> [DATA PROVIDED]
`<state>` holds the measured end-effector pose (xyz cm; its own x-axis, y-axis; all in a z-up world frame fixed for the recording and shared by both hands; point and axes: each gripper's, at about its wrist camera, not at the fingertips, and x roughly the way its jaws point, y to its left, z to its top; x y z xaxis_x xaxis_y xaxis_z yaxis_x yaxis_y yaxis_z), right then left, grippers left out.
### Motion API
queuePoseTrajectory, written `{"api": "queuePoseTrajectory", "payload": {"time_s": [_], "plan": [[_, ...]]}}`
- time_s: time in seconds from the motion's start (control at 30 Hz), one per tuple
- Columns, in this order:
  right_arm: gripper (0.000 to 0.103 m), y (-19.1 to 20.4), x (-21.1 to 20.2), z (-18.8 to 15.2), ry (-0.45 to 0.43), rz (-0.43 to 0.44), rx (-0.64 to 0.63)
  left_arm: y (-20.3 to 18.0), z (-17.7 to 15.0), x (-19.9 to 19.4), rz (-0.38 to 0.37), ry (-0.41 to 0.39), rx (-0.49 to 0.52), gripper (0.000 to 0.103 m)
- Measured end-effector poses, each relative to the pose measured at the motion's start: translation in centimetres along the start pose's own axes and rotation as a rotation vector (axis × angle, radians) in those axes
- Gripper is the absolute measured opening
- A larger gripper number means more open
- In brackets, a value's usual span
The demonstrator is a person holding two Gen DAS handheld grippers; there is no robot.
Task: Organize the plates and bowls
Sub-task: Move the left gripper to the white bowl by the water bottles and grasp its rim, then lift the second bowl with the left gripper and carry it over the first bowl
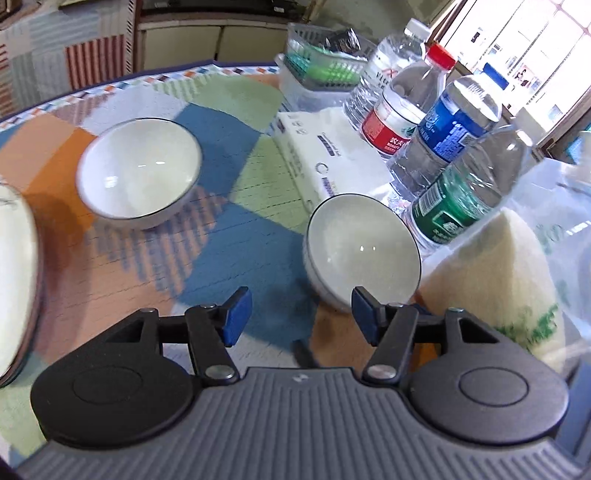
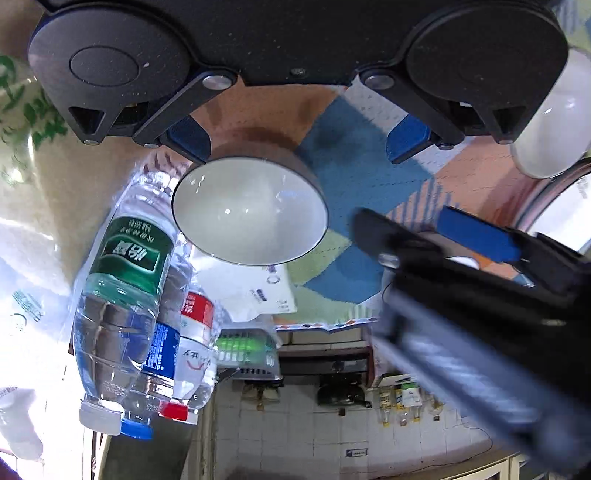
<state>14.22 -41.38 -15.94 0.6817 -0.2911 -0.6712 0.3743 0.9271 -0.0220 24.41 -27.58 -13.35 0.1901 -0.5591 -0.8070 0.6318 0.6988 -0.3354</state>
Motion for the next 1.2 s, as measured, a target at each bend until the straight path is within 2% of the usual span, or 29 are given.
{"api": "queuePoseTrajectory", "payload": {"time_s": [0.1, 0.23, 0.3, 0.4, 0.53, 0.63, 0.73, 0.83, 1.0, 1.2], "plan": [[0.103, 0.1, 1.2, 0.1, 0.004, -0.073, 0.001, -0.3, 0.6, 2.5, 0.009, 0.024, -0.01, 0.057], [0.103, -0.6, 1.8, -0.1, 0.028, -0.085, 0.052, -0.4, 0.7, 4.6, 0.033, 0.048, 0.003, 0.054], [0.103, -0.6, 2.2, -0.3, 0.032, -0.091, 0.036, -0.3, 0.7, 5.3, 0.029, 0.05, 0.0, 0.052], [0.102, -0.4, 3.0, -0.3, 0.025, -0.114, 0.013, 0.0, 1.1, 6.0, 0.009, 0.064, -0.026, 0.042], [0.103, -1.0, 3.3, 0.2, 0.013, -0.107, 0.086, 0.2, 1.5, 6.9, -0.016, 0.065, -0.045, 0.026], [0.103, -0.7, 4.0, 0.4, 0.022, -0.125, 0.066, 0.0, 1.6, 7.5, -0.047, 0.074, -0.043, 0.016], [0.103, -0.4, 5.0, 0.5, 0.013, -0.146, 0.049, -0.6, 1.4, 7.7, -0.004, 0.063, -0.013, 0.012], [0.103, -0.5, 5.2, 0.3, 0.003, -0.13, 0.05, -0.8, 1.3, 7.7, 0.016, 0.067, 0.016, 0.011], [0.103, -1.1, 5.7, 0.3, 0.001, -0.082, 0.024, -0.9, 0.9, 7.4, 0.023, 0.072, 0.064, 0.011], [0.103, -1.6, 6.2, -0.1, 0.026, -0.036, 0.019, -0.9, 1.0, 7.2, 0.02, 0.083, 0.062, 0.01]]}}
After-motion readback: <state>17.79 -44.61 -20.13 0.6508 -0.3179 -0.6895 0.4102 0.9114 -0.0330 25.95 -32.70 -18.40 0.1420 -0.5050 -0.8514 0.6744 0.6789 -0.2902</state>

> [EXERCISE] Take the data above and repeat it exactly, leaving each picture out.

> [SOLVED EXERCISE]
`<state>` holds the measured end-effector pose (xyz cm; its own x-axis, y-axis; all in a z-up world frame fixed for the recording and shared by both hands; point and axes: each gripper's, at about its wrist camera, not at the fingertips, and x roughly the way its jaws point, y to its left, z to its top; x y z xaxis_x xaxis_y xaxis_z yaxis_x yaxis_y yaxis_z), right then left, grippers left out.
### Motion API
queuePoseTrajectory, written `{"api": "queuePoseTrajectory", "payload": {"time_s": [_], "plan": [[_, ...]]}}`
- time_s: time in seconds from the motion's start (control at 30 Hz), one per tuple
- Columns, in this order:
  right_arm: gripper (0.000 to 0.103 m), y (-19.1 to 20.4), x (-21.1 to 20.2), z (-18.8 to 15.2), ry (-0.45 to 0.43), rz (-0.43 to 0.44), rx (-0.64 to 0.63)
  left_arm: y (-20.3 to 18.0), z (-17.7 to 15.0), x (-19.9 to 19.4), rz (-0.38 to 0.37), ry (-0.41 to 0.39), rx (-0.49 to 0.52), gripper (0.000 to 0.103 m)
- Measured end-effector poses, each relative to the pose measured at the motion's start: translation in centimetres along the start pose's own axes and rotation as a rotation vector (axis × angle, radians) in those axes
- Gripper is the absolute measured opening
- A larger gripper number means more open
- In brackets, a value's usual span
The demonstrator is a person holding two Gen DAS handheld grippers; there is no robot.
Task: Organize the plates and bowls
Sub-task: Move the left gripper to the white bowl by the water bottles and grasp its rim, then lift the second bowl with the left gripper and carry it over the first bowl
<state>14.22 -41.38 -15.94 0.6817 -0.2911 -0.6712 0.3743 0.9271 -0.0220 24.41 -27.58 -13.35 0.1901 -0.5591 -0.8070 0.6318 0.6988 -0.3354</state>
Motion for the next 1.2 s, as measured, a target at each bend until the straight path is within 2% of the usual span, or 29 are given.
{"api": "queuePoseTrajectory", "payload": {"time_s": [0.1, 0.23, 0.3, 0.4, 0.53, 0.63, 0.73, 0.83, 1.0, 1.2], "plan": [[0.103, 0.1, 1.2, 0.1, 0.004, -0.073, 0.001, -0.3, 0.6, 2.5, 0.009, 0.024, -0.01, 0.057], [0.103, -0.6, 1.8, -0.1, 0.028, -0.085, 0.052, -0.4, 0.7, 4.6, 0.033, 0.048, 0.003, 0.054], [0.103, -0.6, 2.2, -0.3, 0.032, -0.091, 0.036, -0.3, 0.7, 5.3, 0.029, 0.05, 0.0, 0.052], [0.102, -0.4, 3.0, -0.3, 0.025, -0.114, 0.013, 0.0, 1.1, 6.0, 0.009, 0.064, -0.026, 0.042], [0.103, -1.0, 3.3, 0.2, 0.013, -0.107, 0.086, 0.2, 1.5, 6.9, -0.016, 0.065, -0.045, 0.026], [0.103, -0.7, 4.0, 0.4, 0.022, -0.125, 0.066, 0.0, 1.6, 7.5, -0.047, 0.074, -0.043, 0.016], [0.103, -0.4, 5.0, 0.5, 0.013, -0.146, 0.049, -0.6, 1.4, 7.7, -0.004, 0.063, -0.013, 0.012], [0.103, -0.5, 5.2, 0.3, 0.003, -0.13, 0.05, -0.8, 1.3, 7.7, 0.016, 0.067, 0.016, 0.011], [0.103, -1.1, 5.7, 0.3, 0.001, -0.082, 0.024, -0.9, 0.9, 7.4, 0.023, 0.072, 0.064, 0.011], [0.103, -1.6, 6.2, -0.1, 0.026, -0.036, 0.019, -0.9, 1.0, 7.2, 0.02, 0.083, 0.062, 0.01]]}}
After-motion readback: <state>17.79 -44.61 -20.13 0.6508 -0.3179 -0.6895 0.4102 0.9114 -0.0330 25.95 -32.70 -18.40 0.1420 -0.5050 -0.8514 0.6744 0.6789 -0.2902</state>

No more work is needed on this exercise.